LIPA CEO Kevin Law said, “LIPA is pleased to be a part of this coordinated strategy for expanding opportunities for residential and commercial energy efficiency retrofits across these 8 townships and throughout our service area., said Long Island Power Authority President and CEO Kevin S. Law. “We have seen that this type of municipal utility partnership can result in significant energy reductions and lower bills for our customers by coordinating LIPA’s Efficiency Long Island Program with the Town of Babylon’s Long Island Green Homes program and leveraging our respective funds. In furthering this regional effort, LIPA will continue to help provide BPI training and certification for contractors who are looking to create or expand their businesses to provide audits and energy efficiency improvements and we will coordinate our efforts with the Consortium’s training efforts, to stimulate jobs in this industry.”

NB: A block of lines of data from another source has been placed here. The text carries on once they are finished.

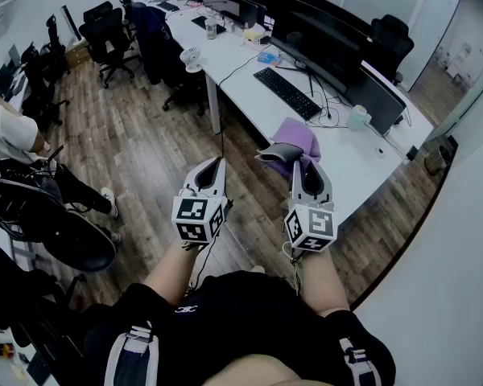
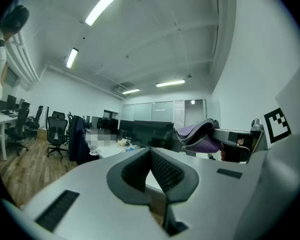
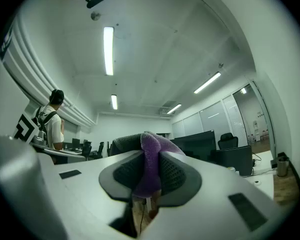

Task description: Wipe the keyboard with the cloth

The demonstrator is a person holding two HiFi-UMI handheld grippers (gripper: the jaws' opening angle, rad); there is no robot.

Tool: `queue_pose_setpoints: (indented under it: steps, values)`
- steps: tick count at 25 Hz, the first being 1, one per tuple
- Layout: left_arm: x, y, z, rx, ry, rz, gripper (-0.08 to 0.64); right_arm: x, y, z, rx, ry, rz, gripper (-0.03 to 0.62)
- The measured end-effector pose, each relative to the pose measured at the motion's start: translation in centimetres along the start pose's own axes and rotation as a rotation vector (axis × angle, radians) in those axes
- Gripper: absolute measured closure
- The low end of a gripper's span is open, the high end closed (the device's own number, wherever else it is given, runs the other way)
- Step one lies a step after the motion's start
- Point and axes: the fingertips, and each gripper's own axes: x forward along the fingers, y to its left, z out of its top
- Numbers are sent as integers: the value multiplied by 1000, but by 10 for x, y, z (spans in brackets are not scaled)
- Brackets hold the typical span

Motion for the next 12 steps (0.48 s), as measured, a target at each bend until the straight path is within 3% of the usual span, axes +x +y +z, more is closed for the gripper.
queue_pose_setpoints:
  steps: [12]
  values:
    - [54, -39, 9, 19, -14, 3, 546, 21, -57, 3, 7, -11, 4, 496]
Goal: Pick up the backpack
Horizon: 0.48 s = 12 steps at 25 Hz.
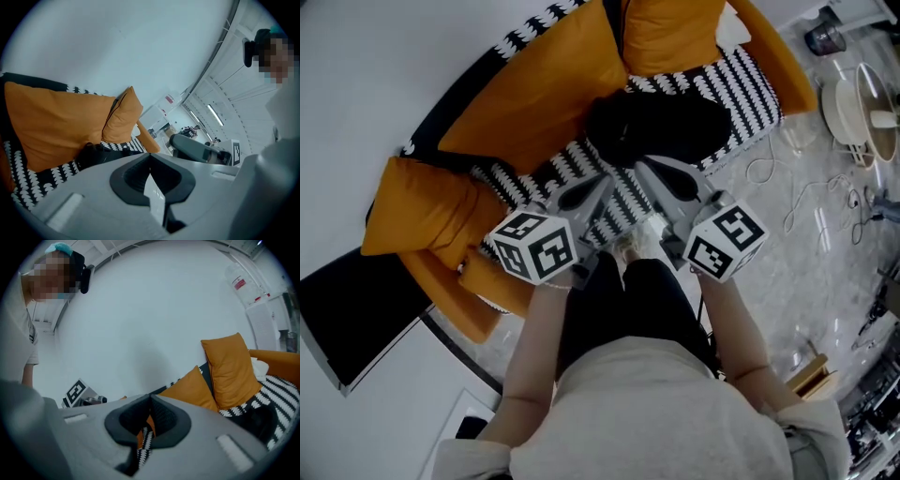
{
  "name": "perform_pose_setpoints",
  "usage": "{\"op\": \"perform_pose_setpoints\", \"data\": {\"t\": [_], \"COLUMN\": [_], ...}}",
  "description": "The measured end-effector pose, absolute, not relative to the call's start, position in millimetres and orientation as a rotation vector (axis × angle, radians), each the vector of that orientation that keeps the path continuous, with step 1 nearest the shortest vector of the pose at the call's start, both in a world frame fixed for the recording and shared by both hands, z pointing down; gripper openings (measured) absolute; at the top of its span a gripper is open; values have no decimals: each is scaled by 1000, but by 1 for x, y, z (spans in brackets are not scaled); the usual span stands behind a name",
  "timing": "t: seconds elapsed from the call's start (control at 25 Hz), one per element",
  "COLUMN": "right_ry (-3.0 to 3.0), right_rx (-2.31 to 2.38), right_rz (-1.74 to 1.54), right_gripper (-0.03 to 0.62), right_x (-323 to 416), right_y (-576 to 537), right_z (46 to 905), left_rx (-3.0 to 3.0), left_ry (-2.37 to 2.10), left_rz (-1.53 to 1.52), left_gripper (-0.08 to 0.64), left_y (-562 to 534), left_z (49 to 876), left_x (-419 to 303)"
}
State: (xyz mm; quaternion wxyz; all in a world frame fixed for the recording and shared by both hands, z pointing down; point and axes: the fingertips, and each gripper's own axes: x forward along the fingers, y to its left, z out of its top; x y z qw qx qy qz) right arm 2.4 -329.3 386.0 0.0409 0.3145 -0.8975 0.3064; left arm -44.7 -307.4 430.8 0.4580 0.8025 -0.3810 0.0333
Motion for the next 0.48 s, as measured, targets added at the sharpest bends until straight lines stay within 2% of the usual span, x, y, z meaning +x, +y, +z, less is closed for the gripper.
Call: {"op": "perform_pose_setpoints", "data": {"t": [0.48], "right_ry": [-2694], "right_rx": [1018], "right_rz": [934], "right_gripper": [3], "right_x": [4], "right_y": [-380], "right_z": [433], "left_rx": [1951], "left_ry": [-900], "left_rz": [81], "left_gripper": [5], "left_y": [-341], "left_z": [476], "left_x": [-46]}}
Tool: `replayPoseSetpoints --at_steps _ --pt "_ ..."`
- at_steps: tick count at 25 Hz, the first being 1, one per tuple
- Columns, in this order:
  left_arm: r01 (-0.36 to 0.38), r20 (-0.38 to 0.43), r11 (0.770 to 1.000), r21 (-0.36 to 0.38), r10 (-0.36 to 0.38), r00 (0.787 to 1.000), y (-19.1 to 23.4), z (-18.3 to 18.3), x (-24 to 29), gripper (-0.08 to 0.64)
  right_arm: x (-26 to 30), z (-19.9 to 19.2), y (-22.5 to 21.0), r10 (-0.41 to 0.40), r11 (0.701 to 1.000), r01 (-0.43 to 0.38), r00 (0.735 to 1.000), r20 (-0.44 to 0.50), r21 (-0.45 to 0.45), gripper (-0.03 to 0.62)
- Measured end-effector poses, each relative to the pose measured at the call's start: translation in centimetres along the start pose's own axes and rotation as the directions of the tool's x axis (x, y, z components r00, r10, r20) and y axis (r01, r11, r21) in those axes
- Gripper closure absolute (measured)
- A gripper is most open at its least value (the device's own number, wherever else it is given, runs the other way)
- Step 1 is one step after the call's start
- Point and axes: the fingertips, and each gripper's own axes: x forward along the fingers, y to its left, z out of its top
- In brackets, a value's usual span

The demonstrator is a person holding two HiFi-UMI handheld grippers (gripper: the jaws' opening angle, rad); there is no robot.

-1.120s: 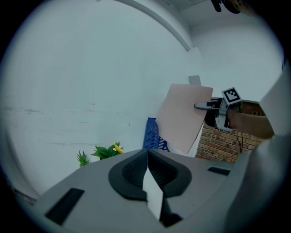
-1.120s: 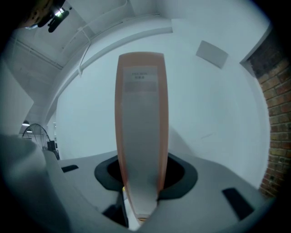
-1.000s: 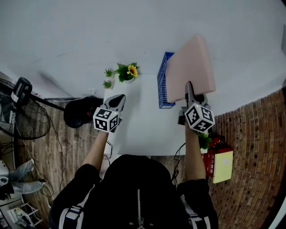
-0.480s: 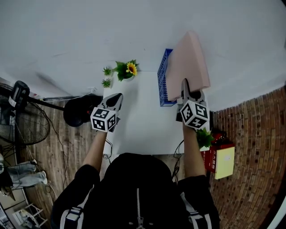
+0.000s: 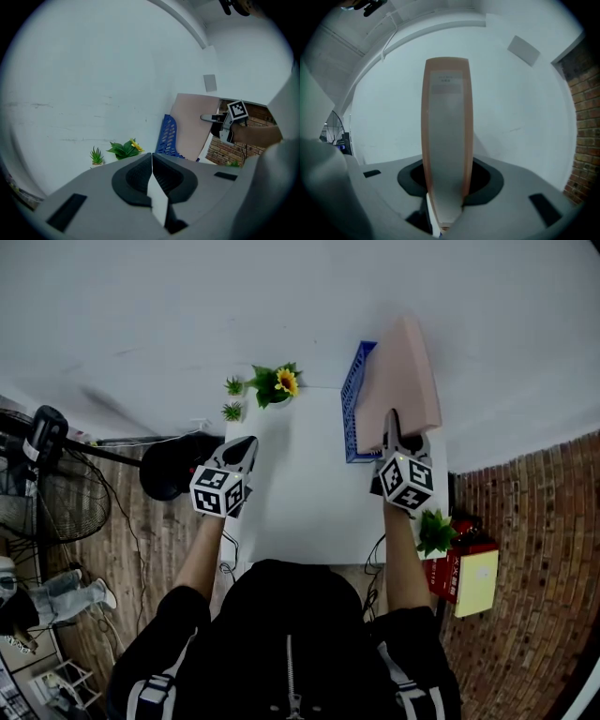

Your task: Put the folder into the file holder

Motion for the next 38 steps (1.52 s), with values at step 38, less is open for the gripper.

CDCLI Executive Director MaryAnn Garvin said, “CDC of Long Island is delighted to be the applicant for the DOE grant on behalf of the municipalities that are each demonstrating exceptional leadership and creating an amazing opportunity for the residents in their towns to have an energy efficient home.”

Also supporting the application is the Long Island Builders Institute, the Building Performance Contractors Association, the Long Island chapter of the US Green Building Council, the Long Island chapter of the Sierra Club, Long Island Apollo Alliance, the Workforce Development Institute, Renewable Energy Long Island, Local 7 United Brotherhood of Carpenters, Local 25 International Brotherhood of Electric Workers, Local 200 United Association of Plumbers and the Building, Construction Trades Council of Nassau and Suffolk Counties and the Green Mechanical Council.
The Green Mechanical Council would like to applaud our members, The Babylon Project, Town of Babylon, who was brave enough to initiate this project last summer. We also recognize our member and good friends at local 200 United Association of Plumbers, Pipefitters, Welders and HVAC Techs, the town of Islip, along with our friends at the Local 25 International Brotherhood of Electric Workers.

This has been a great project for the Green Mechanical Council to be involved with and we look forward to the continued work ahead utilizing not only our educational programs, such as the Green Awareness Certification and the Energy Auditor Training Program, but also hopes of getting our manufacturers of green products involved also.